When economists say appreciate, refers to those who raised inflation, and these are the prices of food, drinks, fuel, energy. If they are not bigger, they will certainly not be smaller.

The fact that Inflation in Montenegro is higher than in the euro area, which has not been the case so far. Prices are on average by 11,7 percent higher in May 2022 compared to the same month last year while in the same period in the euro area increased by an average of 8,1 percent.

Therefore, inflation in Montenegro not only is it "imported" as is often explained, that is, not only is it a product of the pandemic and the war in Ukraine, but one part is of an internal character.

- Fuel prices will not decrease during the summer months, said Jovan Djuraskovic, vice dean of the Faculty of Economics in Podgorica.

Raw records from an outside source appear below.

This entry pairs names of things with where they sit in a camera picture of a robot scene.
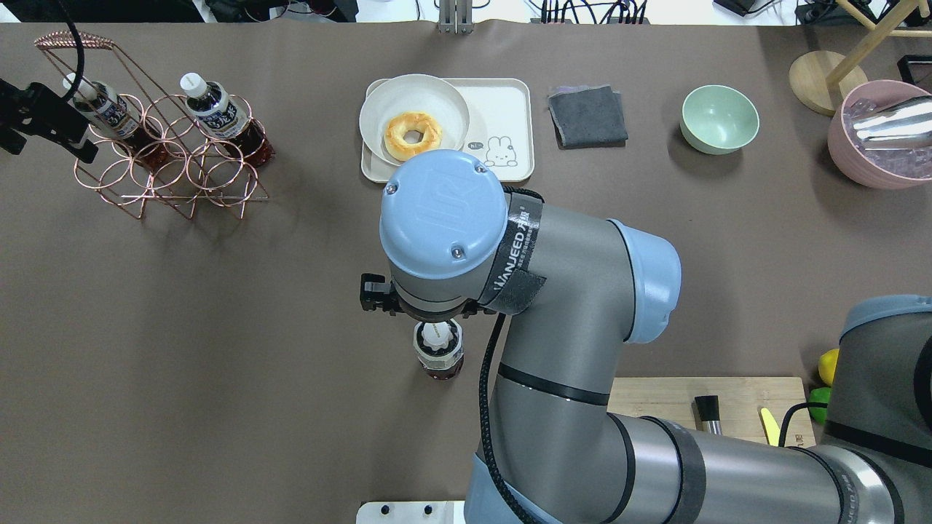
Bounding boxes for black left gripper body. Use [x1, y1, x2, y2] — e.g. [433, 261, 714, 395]
[1, 79, 98, 164]

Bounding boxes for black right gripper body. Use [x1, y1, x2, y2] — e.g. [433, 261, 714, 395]
[360, 273, 497, 322]

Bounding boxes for tea bottle white cap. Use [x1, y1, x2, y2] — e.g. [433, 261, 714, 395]
[413, 319, 464, 381]

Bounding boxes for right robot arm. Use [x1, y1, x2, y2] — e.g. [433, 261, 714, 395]
[360, 150, 931, 523]

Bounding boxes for left tea bottle in rack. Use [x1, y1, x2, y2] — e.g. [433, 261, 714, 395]
[72, 79, 170, 170]

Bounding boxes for tea bottle in rack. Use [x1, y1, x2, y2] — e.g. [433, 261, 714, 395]
[179, 72, 275, 169]
[72, 79, 170, 170]

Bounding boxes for right tea bottle in rack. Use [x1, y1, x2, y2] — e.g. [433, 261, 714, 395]
[179, 72, 275, 169]

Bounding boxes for cream serving tray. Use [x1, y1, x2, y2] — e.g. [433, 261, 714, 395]
[360, 79, 534, 183]

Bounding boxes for glazed donut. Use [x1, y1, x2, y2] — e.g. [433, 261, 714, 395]
[383, 111, 445, 162]

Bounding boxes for white plate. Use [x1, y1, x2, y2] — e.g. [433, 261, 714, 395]
[359, 74, 470, 166]

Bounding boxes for grey folded cloth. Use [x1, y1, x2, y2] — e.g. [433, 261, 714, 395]
[547, 85, 629, 149]

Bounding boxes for wooden cutting board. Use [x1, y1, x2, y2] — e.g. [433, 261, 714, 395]
[608, 377, 805, 443]

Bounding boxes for mint green bowl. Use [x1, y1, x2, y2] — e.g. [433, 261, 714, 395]
[679, 85, 760, 155]

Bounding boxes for yellow peeler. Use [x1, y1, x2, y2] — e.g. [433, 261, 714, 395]
[758, 407, 782, 447]

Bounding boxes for green lime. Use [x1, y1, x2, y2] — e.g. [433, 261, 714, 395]
[807, 386, 832, 426]

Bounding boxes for yellow lemon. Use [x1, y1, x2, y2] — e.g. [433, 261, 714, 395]
[818, 347, 840, 387]

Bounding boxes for pink ice bucket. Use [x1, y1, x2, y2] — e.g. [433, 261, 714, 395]
[826, 79, 930, 189]

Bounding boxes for wooden stand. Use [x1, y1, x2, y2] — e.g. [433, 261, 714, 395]
[789, 1, 931, 116]

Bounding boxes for clear ice cubes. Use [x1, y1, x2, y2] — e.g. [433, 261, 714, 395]
[846, 99, 930, 177]

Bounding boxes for metal ice scoop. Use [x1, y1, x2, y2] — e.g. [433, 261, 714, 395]
[851, 95, 931, 150]

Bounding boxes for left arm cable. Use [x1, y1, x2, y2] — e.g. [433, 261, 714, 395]
[55, 0, 86, 103]

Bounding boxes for copper wire bottle rack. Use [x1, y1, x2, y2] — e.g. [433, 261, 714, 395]
[34, 31, 269, 220]

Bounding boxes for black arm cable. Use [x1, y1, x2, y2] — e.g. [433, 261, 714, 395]
[478, 311, 543, 524]

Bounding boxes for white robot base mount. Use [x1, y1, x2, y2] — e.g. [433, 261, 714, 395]
[355, 501, 465, 523]

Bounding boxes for black handled knife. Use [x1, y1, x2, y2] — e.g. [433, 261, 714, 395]
[695, 394, 723, 437]

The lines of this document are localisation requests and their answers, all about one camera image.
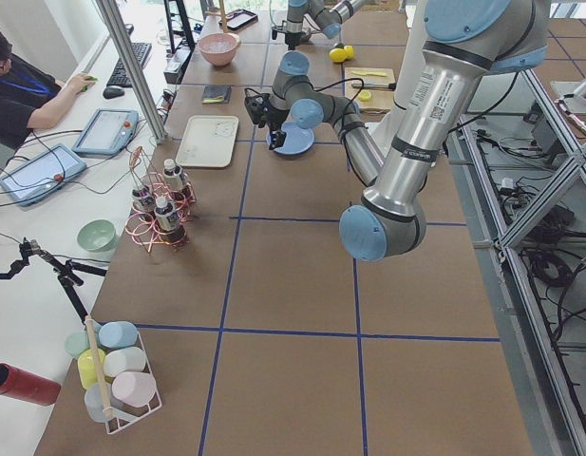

In the coming months due tourism and rising demand we can not expect a drop in prices, explains the vice dean, adding that this could happen in the fall, with a simultaneous reaction from two foreign markets - an increase in supply and a decline in demand.

In April 2022, food prices were on average 25,3 percent higher than in the pre-pandemic period, while in the eurozone this increase was 10,4 percent. Soft drink prices are higher by 12, while in the EU this increase is 7,7 percent.

- We can partially influence the prices of the food industry, but not that there will be no products. That is why, - Ѓuraшkovi смета believes, - an effective policy is needed that would give much better results than the uniform measures that Montenegro has at the moment.

He adds that the economic cycle is unpredictable and that for two years now we have been in a period of high uncertainty when investments and redemption are delayed, which is again bad for the economy.

-This is very similar to stagflation, a term that entered the economic literature in the 1970s and denotes simultaneous rise in prices, falling unemployment and stagnation of production. "We have such a situation now, and it is especially problematic for the countries with lower income levels because we do not have a good anti-crisis maneuver," he explained.